Pohlad’s juxtapositioning of these two fractured timelines is intricate and satiating, making for an immersive study of mental illness, musical genius, and empathy.

 

26. The Similars

Isaac Ezban, Mexico

The Similars

Mexican filmmaker Isaac Ezban’s turned heads with last year’s sci-fi success The Incident, and now his speedy follow-up is the stylish, strange, and artfully atmospheric The Similars.

Set in an eerie, out-of-the-way bus station in 1968, this Twilight Zone tribute – complete with a Rod Serling-style narrator – is fuelled and fed by an economical understanding of shots, cuts, and reveals that are rich in ambience and anxiety.

The Similars intentionally presses plausibility, but it’s a genre film with genuflections as wildly varied as Orson Welles, the Evil Dead, Hitchcock, and Invasion of the Body Snatchers. Fans of self-reflexive cinema without a safety net will cling to Ezban, a new cinematic voice who’s called and commanded our attention.

 

25. Nina Forever

Ben and Chris Blaine, UK

Nina Forever

Nina Forever is an occasionally romantic, often amusing, and outright macabre debut from Brit brothers Ben and Chris Blaine, showcasing a pronounced visual savvy and at least one breakout performance from Abigail Hardingham.

New couple Rob (Cian Barry) and Holly (Hardingham) can’t get it on without Rob’s ex, Nina (Fiona O’Shaughnessy), deceased, making a blood-spattered forced entrance of cockblocking impropriety. Not cool!

The film smartly delves into ideas of grieving and recovery, of first love, coming of age, acceptance, and desire. These may be recognizable genre tropes, sure, it is a horror film, after all, but there’s a tenderhearted love story at its core, too, making Nina Forever as intellectually edifying as it is carnally seductive.

 

24. The Revenant

Alejandro González Iñárritu, USA

The Revenant

Arguably Iñárritu’s finest film yet – from the guy who gave us Birdman and Amores Perros – this revisionist revenge Western also contains a career best performance from Leonardo DiCaprio, as well as lovely/ghastly nods to both Terrence Malick and Werner Herzog.
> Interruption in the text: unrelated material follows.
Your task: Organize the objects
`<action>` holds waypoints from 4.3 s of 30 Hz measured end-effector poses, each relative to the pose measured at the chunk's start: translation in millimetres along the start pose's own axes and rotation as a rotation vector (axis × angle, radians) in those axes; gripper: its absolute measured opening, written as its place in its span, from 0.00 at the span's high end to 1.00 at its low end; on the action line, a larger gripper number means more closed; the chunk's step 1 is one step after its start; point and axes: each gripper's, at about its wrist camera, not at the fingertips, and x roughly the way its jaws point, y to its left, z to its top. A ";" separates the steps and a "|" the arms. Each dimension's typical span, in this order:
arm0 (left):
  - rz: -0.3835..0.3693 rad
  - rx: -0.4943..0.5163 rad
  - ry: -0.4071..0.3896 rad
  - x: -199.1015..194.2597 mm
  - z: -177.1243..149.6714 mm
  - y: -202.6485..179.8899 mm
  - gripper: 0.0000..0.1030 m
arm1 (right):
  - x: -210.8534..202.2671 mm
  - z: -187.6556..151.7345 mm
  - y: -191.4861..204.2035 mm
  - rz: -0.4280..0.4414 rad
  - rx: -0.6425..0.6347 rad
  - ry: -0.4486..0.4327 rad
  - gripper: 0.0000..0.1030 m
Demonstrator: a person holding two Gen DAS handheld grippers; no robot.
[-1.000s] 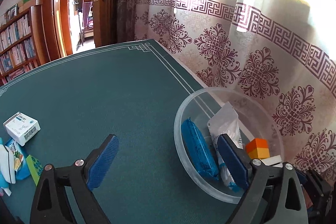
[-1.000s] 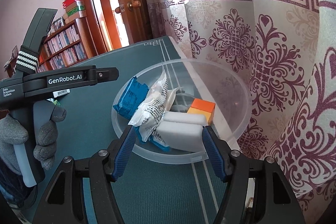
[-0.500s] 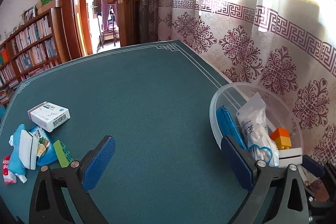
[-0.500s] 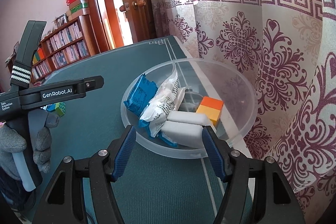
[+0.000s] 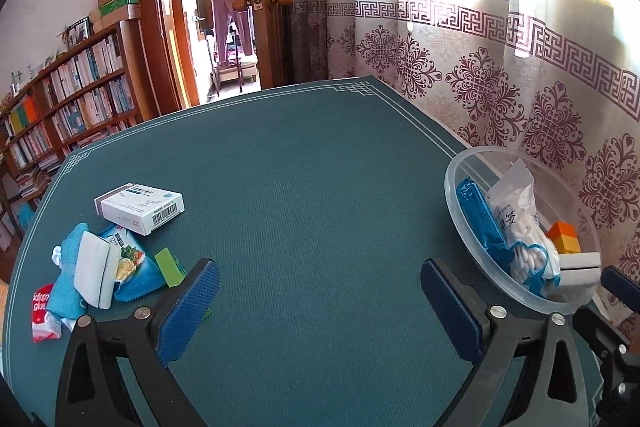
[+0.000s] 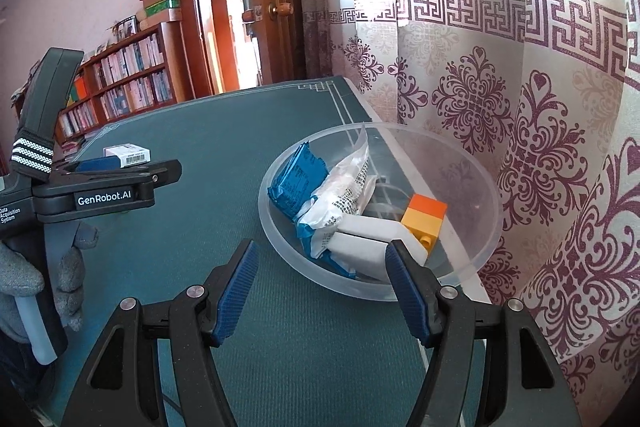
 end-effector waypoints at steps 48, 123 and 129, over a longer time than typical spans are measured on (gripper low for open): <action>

The head-spinning cinematography from Emmanuel Lubezki (Children of Men, The Tree of Life, Gravity) is reason enough to see this film, as it adds an urgency and an execution so rarely seen and so stunningly executed. A big-canvas survival yarn, based off of actual events in the 1820s, rarely if at all receives such visionary and grandiose industry, making a wilderness epic for the ages, or at least, for those with the sinews and stamina to bear with it.